U.S. Senator Ron Wyden says his office was informed this summer that Customs and Border Protection (CBP) is building a massive database with content seized from Americans’ mobile phones at the border. Without warrants, the agency permits thousands of employees to search the database “for any reason,” the Oregon senator said.
The disclosure was made in a letter stamped Thursday to CBP Commissioner Chris Magnus, a former Arizona police chief appointed by President Joe Biden. In it, Wyden calls for immediate changes to the agency’s policy, specifically by halting the searches of Americans’ phones without a judge’s approval. Wyden asks Magnus for “a written plan” describing the steps the agency head will take to address the senator’s concerns.
“Innocent Americans should not be tricked into unlocking their phones and laptops,” Wyden said. “CBP should not dump data obtained through thousands of warrantless phone searches into a central database, retain the data for fifteen years, and allow thousands of DHS employees to search through Americans’ personal data whenever they want.”

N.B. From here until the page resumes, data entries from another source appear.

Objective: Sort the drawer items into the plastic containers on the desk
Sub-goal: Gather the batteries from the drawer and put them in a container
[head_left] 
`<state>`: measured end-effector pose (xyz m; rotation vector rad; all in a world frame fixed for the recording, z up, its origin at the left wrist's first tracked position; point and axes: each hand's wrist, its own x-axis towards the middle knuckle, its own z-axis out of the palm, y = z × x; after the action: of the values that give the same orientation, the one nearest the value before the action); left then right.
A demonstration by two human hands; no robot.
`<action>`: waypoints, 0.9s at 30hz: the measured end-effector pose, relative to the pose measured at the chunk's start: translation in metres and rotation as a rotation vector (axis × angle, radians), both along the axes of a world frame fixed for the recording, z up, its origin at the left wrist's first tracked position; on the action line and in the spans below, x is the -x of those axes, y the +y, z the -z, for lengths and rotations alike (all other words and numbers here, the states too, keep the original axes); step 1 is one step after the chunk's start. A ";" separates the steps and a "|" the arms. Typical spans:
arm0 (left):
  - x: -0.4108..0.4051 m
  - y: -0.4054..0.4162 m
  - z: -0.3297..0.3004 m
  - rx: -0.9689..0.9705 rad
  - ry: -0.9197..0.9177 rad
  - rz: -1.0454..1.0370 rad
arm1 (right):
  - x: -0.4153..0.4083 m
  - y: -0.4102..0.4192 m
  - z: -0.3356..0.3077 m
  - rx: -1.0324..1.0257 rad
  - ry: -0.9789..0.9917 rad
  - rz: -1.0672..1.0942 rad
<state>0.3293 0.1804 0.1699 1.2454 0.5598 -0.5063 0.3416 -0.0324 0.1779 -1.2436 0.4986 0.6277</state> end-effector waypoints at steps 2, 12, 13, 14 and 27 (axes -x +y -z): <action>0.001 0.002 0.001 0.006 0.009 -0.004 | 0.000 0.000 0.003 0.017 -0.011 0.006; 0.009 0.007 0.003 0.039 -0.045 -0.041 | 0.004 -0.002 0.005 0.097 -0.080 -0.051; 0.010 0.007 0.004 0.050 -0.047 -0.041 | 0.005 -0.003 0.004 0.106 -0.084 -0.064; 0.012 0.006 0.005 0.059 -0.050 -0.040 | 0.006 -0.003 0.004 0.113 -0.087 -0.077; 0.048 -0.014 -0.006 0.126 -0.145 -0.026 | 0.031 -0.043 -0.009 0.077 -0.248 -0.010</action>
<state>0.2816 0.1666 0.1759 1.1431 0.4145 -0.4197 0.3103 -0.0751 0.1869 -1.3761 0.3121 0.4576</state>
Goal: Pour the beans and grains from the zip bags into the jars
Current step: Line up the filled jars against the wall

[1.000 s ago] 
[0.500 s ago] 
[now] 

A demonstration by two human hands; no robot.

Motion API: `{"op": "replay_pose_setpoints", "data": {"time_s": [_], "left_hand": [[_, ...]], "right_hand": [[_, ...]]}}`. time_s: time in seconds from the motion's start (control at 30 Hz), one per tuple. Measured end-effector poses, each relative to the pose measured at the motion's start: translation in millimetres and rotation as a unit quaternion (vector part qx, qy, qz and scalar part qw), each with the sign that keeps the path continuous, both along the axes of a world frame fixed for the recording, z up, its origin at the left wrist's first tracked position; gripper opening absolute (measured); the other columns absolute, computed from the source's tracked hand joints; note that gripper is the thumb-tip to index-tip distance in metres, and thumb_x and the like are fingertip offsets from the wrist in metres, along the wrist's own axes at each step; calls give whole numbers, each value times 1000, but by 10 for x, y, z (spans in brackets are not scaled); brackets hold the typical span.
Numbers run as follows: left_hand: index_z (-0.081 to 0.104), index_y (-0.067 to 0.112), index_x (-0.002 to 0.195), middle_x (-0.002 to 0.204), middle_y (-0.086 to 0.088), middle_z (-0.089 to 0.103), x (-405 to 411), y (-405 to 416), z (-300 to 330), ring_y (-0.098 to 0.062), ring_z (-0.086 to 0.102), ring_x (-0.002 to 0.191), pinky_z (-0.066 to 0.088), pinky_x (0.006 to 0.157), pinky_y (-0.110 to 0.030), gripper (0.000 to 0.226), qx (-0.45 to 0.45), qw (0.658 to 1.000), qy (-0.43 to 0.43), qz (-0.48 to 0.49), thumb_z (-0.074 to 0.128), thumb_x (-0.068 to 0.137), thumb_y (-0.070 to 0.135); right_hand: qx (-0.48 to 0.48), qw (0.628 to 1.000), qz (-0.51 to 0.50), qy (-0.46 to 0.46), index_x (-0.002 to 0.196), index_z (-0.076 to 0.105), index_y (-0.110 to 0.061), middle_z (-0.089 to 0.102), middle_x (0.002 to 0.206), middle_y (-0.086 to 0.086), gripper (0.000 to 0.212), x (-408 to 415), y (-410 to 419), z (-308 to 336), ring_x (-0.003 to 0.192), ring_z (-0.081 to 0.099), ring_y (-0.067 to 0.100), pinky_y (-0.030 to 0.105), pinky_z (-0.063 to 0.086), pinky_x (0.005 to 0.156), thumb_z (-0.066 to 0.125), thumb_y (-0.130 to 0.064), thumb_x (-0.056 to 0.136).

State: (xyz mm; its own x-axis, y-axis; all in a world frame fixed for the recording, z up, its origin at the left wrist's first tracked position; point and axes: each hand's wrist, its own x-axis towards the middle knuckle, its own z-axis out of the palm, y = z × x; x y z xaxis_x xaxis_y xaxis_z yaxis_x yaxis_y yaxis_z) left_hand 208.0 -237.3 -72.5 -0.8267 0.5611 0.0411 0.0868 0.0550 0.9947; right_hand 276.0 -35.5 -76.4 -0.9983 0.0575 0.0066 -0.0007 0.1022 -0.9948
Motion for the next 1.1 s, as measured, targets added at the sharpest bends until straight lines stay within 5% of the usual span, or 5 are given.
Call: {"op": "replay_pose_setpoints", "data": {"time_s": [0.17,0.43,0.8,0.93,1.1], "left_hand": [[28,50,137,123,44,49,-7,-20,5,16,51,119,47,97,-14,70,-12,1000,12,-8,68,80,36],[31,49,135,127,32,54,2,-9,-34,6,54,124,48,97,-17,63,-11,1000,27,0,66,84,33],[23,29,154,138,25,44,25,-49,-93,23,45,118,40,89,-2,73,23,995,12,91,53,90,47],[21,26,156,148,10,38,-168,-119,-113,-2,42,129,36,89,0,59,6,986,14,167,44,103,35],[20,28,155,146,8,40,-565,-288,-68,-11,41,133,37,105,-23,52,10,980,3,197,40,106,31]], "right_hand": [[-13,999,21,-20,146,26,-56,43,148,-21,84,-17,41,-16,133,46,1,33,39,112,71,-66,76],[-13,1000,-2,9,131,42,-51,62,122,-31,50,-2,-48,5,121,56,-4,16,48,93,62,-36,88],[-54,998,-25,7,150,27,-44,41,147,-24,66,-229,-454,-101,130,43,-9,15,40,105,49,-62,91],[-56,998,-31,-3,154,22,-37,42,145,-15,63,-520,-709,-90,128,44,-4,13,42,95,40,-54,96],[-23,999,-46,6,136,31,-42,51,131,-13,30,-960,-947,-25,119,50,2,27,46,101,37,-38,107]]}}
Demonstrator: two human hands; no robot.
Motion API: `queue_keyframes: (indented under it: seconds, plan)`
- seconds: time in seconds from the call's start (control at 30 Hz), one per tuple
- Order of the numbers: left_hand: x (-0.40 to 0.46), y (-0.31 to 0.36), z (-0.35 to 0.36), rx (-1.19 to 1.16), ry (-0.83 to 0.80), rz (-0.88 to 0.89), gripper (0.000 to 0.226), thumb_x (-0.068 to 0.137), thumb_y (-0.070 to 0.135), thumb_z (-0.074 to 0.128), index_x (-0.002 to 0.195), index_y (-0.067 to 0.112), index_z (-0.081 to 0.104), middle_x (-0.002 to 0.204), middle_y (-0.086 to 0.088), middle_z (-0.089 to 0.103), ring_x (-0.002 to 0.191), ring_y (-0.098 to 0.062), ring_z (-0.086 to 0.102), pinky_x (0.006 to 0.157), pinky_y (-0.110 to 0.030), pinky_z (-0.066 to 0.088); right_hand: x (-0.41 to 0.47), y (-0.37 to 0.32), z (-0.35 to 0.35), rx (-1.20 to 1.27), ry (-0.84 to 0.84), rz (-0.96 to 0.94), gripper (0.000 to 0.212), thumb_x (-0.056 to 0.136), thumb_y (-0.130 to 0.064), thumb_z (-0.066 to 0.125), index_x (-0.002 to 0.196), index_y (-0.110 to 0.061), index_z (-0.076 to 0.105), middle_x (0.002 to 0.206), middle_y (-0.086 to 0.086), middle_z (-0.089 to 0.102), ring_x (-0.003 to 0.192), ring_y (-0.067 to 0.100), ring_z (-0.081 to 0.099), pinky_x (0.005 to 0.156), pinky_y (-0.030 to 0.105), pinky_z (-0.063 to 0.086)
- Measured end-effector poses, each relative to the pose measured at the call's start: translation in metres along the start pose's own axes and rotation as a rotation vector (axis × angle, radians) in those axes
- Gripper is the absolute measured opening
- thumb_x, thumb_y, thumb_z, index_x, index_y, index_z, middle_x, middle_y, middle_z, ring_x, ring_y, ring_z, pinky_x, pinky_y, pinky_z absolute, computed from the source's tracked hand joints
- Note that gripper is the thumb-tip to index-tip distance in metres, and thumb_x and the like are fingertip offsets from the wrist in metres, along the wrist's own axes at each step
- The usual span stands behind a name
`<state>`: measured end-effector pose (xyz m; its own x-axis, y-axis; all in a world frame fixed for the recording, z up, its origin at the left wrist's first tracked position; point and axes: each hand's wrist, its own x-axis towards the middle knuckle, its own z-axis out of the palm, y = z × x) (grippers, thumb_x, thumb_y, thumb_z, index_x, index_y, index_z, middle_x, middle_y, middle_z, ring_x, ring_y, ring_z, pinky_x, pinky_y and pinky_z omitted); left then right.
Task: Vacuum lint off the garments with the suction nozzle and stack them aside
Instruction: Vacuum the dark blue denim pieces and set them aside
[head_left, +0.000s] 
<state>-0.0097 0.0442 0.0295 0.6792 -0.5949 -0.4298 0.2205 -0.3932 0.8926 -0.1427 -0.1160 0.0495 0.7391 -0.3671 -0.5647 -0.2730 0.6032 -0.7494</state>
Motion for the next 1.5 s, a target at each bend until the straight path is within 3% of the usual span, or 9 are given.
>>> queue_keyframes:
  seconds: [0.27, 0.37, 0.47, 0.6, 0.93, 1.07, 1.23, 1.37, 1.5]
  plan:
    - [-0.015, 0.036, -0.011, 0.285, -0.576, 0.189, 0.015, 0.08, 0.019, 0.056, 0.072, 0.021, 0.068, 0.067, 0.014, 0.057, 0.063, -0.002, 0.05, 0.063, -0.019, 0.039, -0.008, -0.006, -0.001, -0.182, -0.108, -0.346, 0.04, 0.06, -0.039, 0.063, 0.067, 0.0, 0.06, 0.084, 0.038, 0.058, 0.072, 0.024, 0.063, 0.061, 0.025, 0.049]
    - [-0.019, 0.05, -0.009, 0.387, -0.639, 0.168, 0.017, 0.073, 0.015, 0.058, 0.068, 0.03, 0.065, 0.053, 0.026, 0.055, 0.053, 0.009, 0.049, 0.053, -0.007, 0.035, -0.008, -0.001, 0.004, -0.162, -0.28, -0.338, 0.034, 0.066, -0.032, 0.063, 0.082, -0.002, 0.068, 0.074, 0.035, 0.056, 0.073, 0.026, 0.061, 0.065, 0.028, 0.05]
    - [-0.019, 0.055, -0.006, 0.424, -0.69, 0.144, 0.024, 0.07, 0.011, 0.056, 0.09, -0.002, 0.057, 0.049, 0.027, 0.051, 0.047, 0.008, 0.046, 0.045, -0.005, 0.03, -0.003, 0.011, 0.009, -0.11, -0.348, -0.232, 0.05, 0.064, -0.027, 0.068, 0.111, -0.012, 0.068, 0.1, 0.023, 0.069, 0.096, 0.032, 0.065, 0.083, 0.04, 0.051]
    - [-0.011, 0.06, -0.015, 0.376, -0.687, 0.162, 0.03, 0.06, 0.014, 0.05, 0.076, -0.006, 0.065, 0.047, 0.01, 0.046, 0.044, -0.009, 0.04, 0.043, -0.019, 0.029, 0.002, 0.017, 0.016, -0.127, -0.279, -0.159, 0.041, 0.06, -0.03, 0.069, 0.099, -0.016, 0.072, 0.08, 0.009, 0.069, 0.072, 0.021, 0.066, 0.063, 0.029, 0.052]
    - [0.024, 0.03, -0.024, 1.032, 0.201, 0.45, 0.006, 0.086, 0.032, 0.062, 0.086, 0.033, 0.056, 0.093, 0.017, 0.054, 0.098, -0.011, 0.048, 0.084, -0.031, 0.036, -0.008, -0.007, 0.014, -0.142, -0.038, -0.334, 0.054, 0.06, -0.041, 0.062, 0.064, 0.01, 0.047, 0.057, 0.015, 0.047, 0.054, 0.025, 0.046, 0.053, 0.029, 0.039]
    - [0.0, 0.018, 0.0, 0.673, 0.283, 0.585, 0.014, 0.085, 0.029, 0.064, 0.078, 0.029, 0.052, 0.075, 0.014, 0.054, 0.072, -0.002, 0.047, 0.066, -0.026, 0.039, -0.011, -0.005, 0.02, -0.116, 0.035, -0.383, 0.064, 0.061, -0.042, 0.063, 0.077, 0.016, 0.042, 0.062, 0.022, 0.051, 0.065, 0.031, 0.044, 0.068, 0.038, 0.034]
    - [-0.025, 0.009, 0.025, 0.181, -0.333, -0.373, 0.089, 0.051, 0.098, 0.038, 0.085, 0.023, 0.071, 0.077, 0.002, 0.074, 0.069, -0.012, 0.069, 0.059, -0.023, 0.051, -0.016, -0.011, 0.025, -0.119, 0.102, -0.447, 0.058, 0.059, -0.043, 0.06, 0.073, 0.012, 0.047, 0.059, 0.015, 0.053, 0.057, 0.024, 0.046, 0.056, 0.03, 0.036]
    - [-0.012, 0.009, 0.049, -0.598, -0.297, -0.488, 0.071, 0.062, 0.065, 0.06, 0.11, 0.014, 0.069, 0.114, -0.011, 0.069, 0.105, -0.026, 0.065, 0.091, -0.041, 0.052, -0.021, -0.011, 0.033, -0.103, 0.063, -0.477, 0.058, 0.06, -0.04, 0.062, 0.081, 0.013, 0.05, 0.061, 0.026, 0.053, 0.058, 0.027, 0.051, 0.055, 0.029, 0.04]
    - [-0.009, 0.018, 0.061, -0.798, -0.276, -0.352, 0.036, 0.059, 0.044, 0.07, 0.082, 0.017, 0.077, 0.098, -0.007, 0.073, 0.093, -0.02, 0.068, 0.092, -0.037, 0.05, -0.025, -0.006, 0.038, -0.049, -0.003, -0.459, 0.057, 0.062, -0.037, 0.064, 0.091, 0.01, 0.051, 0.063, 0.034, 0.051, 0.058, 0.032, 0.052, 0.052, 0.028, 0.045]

It’s unclear how many Americans and foreign nationals the database’s information encompasses. The agency relies on an exception to the Fourth Amendment, Wyden says, which permits border officers to conduct “basic searches” of a traveller’s phone or laptop without a warrant. The issue here, however, is that CBP is now citing that same authority to use tools that, today, allow agents to scrape phones of all their contents — a far cry from the manual review of text messages by a single agent at the border. After CBP stores the data it collects, according to Wyden, an untold number of CBP employees can then repeatedly search it, for the next 15 years, under the agency’s current policy.
The Washington Post first reported the news.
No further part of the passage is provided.